Members of TMAS – the Swedish textile machinery association – are proving instrumental in pioneering new sustainable processes for the dyeing, finishing and decoration of textiles.
The wasteful processes involved in these manufacturing stages are only one component in the development of viable circular supply chains for textiles that are now being aggressively established in Sweden.
At the recent Conference on Sustainable Finishing of Textiles, held across three separate afternoons on September 30th, October 1st and October 7th, delegates heard that Sweden will introduce extended producer responsibility (EPR) for waste textiles and clothing at the beginning of 2022, ahead of the adoption of a similar European Union-wide EPR system in 2025.

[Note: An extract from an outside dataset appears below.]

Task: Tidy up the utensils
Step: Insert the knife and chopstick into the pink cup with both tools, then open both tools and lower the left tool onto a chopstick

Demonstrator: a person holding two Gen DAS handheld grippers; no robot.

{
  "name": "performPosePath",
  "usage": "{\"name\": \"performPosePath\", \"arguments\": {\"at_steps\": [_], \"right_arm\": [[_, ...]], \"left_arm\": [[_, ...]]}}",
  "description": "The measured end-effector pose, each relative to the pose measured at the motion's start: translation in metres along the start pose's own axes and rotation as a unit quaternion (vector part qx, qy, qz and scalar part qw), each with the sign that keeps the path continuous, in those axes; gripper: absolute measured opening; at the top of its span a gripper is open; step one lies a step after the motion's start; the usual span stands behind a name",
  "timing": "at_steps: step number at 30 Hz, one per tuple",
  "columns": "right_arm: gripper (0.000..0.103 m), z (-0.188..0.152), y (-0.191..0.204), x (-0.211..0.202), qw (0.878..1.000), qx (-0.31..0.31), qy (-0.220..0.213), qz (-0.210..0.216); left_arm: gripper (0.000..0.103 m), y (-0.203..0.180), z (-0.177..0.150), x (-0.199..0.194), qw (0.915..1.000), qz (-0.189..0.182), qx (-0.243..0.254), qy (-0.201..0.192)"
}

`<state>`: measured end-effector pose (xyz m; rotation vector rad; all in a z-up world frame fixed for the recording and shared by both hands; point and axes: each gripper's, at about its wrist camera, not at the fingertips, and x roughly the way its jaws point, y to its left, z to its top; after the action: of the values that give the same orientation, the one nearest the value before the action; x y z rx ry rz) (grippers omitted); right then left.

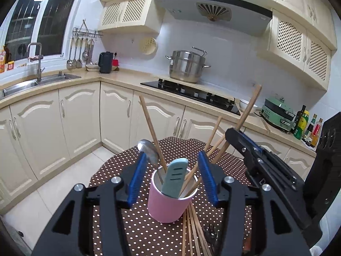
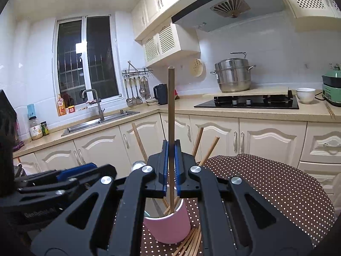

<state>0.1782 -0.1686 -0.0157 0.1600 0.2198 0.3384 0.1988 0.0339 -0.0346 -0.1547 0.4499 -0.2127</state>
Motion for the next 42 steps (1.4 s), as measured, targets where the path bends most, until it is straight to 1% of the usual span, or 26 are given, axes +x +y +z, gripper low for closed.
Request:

In Sweden, this is already leading to the establishment of advanced digital sorting and recycling infrastructure and from a brand perspective, H&M now leads the field in both addressing circularity from its suppliers and minimizing its own waste.

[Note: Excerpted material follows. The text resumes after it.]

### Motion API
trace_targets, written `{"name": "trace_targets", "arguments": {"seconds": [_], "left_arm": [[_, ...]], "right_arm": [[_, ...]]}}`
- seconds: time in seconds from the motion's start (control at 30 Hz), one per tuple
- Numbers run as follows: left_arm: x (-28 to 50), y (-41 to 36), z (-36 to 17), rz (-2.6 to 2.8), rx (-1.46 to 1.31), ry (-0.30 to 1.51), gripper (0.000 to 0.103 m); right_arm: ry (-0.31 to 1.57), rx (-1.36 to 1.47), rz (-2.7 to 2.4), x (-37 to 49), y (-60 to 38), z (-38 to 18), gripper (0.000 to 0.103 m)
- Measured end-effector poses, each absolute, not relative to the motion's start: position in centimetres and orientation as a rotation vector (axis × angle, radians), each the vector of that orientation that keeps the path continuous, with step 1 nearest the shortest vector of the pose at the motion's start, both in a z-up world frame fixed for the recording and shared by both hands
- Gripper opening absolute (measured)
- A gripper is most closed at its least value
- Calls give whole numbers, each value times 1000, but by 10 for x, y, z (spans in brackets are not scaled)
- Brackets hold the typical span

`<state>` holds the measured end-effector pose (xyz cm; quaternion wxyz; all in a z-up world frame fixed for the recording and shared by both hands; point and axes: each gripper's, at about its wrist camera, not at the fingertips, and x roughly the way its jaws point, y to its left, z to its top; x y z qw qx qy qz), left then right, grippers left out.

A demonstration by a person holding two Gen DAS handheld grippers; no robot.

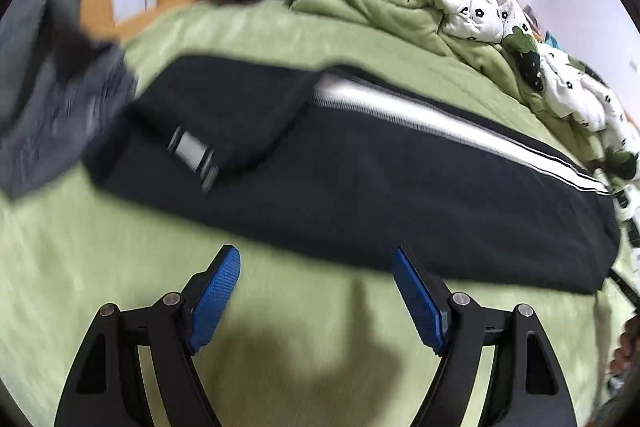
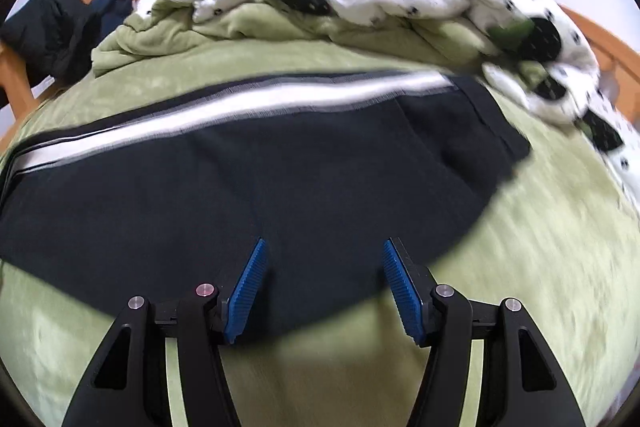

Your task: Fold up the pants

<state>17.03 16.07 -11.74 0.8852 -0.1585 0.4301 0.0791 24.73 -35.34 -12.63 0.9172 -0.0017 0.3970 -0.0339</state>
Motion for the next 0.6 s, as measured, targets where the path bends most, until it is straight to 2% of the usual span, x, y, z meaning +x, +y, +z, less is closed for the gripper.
{"name": "trace_targets", "arguments": {"seconds": [0.13, 0.27, 0.6], "left_arm": [[145, 185, -143, 117, -564, 875, 77], [153, 201, -152, 106, -698, 831, 77], [212, 199, -157, 148, -676, 837, 76]], "right_arm": [[862, 74, -126, 223, -385, -148, 61], [879, 287, -136, 225, -422, -162, 61], [863, 430, -102, 300, -434, -169, 70]]}}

Swedish companies are also active in the development of new fibers derived from waste clothing, building on the country’s legacy leadership in pulp and paper production.
At the Sustainable Finishing of Textiles Conference, however, it was said that all of the environmental gains made by such sustainable new fibers can potentially be cancelled out in the further processing they are subjected to – and especially in resource-intensive conventional dyeing, finishing and decoration.
TMAS members Baldwin Technology and Coloreel have both developed solutions to address this issue.
During the conference, Baldwin’s VP of Global Business Development Rick Stanford explained that his company’s TexCoat G4 non-contact spray technology significantly reduces water, chemistry and energy consumption in the finishing process. It consistently and uniformly sprays chemistry across a fabric surface and applies it only where needed, on one or both sides.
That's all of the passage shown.